Start of GIVEN DATA

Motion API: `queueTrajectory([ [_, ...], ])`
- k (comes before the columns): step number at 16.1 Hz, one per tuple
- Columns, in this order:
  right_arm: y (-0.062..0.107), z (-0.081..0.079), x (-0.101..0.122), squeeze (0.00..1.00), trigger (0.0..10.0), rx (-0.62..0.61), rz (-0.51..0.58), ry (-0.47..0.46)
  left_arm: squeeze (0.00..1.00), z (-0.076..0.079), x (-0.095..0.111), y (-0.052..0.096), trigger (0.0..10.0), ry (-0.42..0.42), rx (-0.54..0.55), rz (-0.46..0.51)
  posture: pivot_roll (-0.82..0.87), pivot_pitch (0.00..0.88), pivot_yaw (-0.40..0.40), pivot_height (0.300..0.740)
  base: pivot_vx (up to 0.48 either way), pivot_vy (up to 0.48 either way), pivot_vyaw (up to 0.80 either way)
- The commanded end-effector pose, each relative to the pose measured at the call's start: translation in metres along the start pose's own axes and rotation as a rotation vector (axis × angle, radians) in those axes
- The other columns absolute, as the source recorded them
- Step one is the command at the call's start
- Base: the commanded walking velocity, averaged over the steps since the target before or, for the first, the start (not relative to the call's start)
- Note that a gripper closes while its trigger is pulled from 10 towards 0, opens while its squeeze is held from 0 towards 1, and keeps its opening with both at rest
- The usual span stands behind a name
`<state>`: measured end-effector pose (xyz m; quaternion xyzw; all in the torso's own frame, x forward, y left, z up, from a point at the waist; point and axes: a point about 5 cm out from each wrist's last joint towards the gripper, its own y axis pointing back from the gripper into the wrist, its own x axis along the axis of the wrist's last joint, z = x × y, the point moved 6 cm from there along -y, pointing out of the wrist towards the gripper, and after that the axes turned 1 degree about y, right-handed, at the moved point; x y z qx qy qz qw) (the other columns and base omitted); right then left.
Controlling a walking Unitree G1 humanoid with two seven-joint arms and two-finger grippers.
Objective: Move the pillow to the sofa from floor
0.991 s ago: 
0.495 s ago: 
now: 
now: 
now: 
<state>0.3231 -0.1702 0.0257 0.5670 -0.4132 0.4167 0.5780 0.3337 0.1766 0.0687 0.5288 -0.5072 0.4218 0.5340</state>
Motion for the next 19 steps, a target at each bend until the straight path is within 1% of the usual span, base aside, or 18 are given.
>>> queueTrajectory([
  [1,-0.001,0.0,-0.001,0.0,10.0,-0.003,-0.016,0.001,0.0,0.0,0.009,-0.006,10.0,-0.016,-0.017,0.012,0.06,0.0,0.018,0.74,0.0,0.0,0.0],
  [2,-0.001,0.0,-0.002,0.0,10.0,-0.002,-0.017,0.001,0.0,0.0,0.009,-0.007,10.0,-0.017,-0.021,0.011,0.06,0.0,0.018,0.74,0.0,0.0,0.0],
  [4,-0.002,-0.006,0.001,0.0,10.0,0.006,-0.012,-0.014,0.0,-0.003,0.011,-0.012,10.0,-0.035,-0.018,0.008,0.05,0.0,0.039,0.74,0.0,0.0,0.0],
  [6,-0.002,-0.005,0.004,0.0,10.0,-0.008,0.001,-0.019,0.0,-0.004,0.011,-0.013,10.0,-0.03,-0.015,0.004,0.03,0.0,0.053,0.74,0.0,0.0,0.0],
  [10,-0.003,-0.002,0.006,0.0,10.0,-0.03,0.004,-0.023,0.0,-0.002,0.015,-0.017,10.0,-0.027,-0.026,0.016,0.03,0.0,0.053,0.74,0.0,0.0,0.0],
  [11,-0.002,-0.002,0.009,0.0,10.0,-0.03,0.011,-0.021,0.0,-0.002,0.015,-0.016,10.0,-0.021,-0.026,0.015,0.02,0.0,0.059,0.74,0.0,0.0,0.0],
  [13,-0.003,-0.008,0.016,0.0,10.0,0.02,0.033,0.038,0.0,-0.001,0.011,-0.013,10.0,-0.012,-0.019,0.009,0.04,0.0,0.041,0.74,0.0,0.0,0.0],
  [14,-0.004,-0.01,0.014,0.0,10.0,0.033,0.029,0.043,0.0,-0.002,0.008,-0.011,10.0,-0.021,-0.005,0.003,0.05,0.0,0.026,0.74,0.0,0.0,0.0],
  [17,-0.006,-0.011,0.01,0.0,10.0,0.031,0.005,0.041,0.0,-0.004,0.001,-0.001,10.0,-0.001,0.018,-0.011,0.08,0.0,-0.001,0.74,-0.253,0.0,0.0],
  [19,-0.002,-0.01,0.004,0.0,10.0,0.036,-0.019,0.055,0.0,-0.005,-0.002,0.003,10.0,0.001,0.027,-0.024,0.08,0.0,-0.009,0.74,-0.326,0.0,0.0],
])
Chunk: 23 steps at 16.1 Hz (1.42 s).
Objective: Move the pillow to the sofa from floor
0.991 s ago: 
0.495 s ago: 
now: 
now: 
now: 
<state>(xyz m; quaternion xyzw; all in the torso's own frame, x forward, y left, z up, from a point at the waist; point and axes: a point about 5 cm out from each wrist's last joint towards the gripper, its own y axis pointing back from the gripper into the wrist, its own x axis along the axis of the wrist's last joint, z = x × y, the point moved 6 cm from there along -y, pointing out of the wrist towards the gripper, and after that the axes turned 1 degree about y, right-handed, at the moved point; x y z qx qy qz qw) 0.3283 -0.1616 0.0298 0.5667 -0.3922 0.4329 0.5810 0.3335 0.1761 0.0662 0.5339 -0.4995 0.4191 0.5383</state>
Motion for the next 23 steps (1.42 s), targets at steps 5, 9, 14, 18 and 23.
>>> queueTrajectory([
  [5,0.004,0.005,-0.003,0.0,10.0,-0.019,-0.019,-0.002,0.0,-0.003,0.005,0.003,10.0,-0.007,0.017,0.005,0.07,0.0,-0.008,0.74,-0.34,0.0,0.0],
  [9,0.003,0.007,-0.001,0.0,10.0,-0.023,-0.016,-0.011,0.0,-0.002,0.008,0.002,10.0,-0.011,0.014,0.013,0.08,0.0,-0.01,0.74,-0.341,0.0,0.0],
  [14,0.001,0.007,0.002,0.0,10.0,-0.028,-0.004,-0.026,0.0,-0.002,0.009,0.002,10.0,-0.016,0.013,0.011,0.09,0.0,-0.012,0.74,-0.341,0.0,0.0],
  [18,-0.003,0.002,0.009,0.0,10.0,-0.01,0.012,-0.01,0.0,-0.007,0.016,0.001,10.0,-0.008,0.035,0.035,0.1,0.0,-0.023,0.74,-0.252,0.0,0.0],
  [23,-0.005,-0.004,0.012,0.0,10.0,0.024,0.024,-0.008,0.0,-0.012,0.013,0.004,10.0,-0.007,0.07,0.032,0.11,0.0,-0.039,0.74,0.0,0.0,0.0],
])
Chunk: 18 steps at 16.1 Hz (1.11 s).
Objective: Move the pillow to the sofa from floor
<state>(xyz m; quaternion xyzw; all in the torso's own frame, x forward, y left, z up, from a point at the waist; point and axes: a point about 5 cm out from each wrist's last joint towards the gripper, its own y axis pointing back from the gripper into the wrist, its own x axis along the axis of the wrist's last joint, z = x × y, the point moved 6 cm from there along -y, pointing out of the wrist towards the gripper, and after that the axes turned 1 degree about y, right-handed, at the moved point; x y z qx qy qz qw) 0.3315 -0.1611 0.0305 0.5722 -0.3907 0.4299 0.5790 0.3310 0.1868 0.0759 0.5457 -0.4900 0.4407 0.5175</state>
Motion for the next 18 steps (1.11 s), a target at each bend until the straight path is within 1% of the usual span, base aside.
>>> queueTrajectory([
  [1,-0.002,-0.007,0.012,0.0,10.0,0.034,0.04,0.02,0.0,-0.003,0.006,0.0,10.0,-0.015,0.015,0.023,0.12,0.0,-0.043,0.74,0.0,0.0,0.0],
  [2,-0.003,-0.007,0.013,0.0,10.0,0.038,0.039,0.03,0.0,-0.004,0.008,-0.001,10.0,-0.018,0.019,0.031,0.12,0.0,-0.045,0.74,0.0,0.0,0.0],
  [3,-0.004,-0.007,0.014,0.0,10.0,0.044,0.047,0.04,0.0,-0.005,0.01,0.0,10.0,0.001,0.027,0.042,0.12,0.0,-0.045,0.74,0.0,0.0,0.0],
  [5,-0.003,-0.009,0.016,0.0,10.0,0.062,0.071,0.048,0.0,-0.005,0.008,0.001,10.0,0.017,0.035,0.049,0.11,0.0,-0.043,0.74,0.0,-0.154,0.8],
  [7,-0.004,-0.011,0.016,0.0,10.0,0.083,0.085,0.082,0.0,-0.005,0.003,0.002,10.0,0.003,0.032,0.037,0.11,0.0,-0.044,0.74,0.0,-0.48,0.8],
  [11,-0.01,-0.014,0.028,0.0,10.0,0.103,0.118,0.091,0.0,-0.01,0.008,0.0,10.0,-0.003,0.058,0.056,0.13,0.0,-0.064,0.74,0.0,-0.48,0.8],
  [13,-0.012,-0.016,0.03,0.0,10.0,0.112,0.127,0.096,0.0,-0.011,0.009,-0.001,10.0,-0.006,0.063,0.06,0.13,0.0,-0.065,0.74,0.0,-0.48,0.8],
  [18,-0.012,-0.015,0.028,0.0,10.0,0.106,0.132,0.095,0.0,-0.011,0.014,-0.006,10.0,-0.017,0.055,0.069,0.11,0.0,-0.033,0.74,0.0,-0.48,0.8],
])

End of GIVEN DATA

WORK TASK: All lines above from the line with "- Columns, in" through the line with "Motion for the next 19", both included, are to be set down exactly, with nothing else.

FINISHED TASK:
- Columns, in this order:
  right_arm: y (-0.062..0.107), z (-0.081..0.079), x (-0.101..0.122), squeeze (0.00..1.00), trigger (0.0..10.0), rx (-0.62..0.61), rz (-0.51..0.58), ry (-0.47..0.46)
  left_arm: squeeze (0.00..1.00), z (-0.076..0.079), x (-0.095..0.111), y (-0.052..0.096), trigger (0.0..10.0), ry (-0.42..0.42), rx (-0.54..0.55), rz (-0.46..0.51)
  posture: pivot_roll (-0.82..0.87), pivot_pitch (0.00..0.88), pivot_yaw (-0.40..0.40), pivot_height (0.300..0.740)
  base: pivot_vx (up to 0.48 either way), pivot_vy (up to 0.48 either way), pivot_vyaw (up to 0.80 either way)
- The commanded end-effector pose, each relative to the pose measured at the call's start: translation in metres along the start pose's own axes and rotation as a rotation vector (axis × angle, radians) in those axes
- The other columns absolute, as the source recorded them
- Step one is the command at the call's start
- Base: the commanded walking velocity, averaged over the steps since the target before or, for the first, the start (not relative to the call's start)
- Note that a gripper closes while its trigger is pulled from 10 towards 0, opens while its squeeze is held from 0 towards 1, and keeps its opening with both at rest
- The usual span stands behind a name
`<state>`: measured end-effector pose (xyz m; quaternion xyzw; all in the torso's own frame, x forward, y left, z up, from a point at the waist; point and axes: a point about 5 cm out from each wrist's last joint towards the gripper, its own y axis pointing back from the gripper into the wrist, its own x axis along the axis of the wrist's last joint, z = x × y, the point moved 6 cm from there along -y, pointing out of the wrist towards the gripper, and after that the axes turned 1 degree about y, right-handed, at the moved point; x y z qx qy qz qw) (the other columns and base omitted); right then left.
Controlling a walking Unitree G1 humanoid with two seven-joint arms and two-finger grippers.
Objective: Move the pillow to the sofa from floor
0.991 s ago: 
0.495 s ago: 
now: 
now: 
now: 
<state>0.3231 -0.1702 0.0257 0.5670 -0.4132 0.4167 0.5780 0.3337 0.1766 0.0687 0.5288 -0.5072 0.4218 0.5340</state>
Motion for the next 19 steps, a target at each bend until the straight path is within 1% of the usual span, base aside, or 18 are given.

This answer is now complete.